◆ **WORK INSTRUCTIONS**: Restate each entry word for word, leaving nothing out.

◆ **EXTRACTED ENTRIES**:
<<<<

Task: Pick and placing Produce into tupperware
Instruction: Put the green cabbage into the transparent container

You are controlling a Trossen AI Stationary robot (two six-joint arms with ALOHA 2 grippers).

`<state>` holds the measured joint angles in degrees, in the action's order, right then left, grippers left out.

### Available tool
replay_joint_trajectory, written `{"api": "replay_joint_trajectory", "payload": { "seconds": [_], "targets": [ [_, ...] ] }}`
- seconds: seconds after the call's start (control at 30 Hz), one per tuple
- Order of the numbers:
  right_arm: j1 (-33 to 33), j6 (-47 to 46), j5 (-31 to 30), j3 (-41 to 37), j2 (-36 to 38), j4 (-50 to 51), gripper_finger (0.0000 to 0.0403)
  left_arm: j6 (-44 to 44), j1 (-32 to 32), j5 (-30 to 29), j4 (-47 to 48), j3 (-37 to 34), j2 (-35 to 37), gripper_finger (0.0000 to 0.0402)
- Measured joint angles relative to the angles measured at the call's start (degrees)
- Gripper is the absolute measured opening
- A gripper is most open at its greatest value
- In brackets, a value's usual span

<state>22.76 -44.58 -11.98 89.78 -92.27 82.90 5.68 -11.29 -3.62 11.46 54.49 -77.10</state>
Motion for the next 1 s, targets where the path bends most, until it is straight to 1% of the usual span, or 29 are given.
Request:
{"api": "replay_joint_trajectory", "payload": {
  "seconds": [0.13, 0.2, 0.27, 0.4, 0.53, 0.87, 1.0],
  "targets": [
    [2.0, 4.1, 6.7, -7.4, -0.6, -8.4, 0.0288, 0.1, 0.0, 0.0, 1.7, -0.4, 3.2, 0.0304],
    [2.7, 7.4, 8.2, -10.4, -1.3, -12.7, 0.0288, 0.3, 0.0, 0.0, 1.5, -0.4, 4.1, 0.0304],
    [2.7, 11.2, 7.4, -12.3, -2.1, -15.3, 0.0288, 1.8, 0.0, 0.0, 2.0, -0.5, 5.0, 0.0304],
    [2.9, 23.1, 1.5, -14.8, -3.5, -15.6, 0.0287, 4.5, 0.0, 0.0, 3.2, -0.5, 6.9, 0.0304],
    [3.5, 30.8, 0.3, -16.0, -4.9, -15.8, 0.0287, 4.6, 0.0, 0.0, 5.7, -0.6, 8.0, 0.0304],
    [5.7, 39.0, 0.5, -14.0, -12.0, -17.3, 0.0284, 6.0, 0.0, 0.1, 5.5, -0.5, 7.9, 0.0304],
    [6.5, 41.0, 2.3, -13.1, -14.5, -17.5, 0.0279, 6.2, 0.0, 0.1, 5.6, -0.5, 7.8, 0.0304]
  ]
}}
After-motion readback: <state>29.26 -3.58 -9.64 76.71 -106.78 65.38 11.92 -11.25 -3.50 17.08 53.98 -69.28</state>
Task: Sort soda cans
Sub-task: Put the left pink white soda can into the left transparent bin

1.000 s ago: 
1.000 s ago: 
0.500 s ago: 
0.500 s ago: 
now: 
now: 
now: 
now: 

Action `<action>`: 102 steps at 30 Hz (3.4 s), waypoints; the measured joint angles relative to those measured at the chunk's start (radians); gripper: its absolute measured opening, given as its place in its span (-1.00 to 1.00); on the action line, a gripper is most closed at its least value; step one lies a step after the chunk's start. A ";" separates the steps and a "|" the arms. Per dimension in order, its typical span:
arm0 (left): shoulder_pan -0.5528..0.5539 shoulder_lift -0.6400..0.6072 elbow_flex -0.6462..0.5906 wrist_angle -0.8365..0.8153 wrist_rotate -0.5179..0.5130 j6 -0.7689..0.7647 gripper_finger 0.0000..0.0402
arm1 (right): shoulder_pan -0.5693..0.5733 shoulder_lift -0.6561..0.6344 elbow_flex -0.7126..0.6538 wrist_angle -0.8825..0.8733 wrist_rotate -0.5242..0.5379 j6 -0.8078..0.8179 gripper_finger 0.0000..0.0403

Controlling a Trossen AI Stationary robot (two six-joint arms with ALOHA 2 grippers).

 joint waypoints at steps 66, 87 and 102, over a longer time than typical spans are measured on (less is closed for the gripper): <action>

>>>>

◆ **RESULT OF THIS TASK**:
Task: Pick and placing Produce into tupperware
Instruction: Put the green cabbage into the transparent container

You are controlling a Trossen AI Stationary robot (two six-joint arms with ALOHA 2 grippers).

`<state>` holds the measured joint angles in degrees, in the action's order, right then left, grippers left out.

### Available tool
replay_joint_trajectory, written `{"api": "replay_joint_trajectory", "payload": { "seconds": [_], "targets": [ [_, ...] ] }}`
- seconds: seconds after the call's start (control at 30 Hz), one per tuple
- Order of the numbers:
  right_arm: j1 (-33 to 33), j6 (-47 to 46), j5 (-31 to 30), j3 (-41 to 37), j2 (-36 to 38), j4 (-50 to 51), gripper_finger (0.0000 to 0.0403)
  left_arm: j6 (-44 to 44), j1 (-32 to 32), j5 (-30 to 29), j4 (-47 to 48), j3 (-37 to 34), j2 (-35 to 37), gripper_finger (0.0000 to 0.0402)
- Measured joint angles relative to the angles measured at the call's start (degrees)
- Gripper is the absolute measured opening
- A gripper is most open at its greatest value
- In brackets, a value's usual span

<state>22.76 -44.58 -11.98 89.78 -92.27 82.90 5.68 -11.29 -3.62 11.46 54.49 -77.10</state>
Motion for the next 1 s, targets where the path bends most, until it is straight to 1% of the usual span, or 29 are given.
Request:
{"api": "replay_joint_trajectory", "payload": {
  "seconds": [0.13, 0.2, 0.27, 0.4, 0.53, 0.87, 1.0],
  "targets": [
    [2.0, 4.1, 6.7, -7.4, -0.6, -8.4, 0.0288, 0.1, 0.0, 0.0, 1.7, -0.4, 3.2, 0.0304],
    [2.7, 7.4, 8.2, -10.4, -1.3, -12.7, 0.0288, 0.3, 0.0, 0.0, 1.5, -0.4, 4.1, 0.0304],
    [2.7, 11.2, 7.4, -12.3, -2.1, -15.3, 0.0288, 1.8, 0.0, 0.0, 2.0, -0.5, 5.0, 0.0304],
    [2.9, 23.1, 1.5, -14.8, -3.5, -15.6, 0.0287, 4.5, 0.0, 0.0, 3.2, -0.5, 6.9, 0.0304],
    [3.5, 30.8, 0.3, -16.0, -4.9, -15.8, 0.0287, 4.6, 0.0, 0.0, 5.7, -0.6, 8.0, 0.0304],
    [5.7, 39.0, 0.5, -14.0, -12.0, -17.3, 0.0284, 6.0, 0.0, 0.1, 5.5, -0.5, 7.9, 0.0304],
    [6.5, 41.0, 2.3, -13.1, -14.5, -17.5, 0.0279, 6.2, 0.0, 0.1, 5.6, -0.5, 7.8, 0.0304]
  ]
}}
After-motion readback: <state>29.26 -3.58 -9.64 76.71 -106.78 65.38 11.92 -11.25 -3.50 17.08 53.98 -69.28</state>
Task: Sort soda cans
Sub-task: Put the left pink white soda can into the left transparent bin

1.000 s ago: 
1.000 s ago: 
0.500 s ago: 
0.500 s ago: 
now: 
now: 
now: 
now: 

Action `<action>`: 102 steps at 30 Hz (3.4 s), waypoints; the measured joint angles relative to those measured at the chunk's start (radians); gripper: its absolute measured opening, given as its place in its span (-1.00 to 1.00); on the action line, a gripper is most closed at its least value; step one lies a step after the chunk's start. A ";" separates the steps and a "|" the arms. Per dimension in order, its typical span:
arm0 (left): shoulder_pan -0.5528..0.5539 shoulder_lift -0.6400..0.6072 elbow_flex -0.6462..0.5906 wrist_angle -0.8365..0.8153 wrist_rotate -0.5179..0.5130 j6 -0.7689..0.7647 gripper_finger 0.0000..0.0402
arm1 (right): shoulder_pan -0.5693..0.5733 shoulder_lift -0.6561..0.6344 elbow_flex -0.7126..0.6538 wrist_angle -0.8825..0.8733 wrist_rotate -0.5242..0.5379 j6 -0.8078..0.8179 gripper_finger 0.0000..0.0403

Controlling a Trossen AI Stationary robot (two six-joint arms with ALOHA 2 grippers).

 joint waypoints at steps 66, 87 and 102, over a longer time than typical spans are measured on (less is closed for the gripper): <action>

This is the complete answer.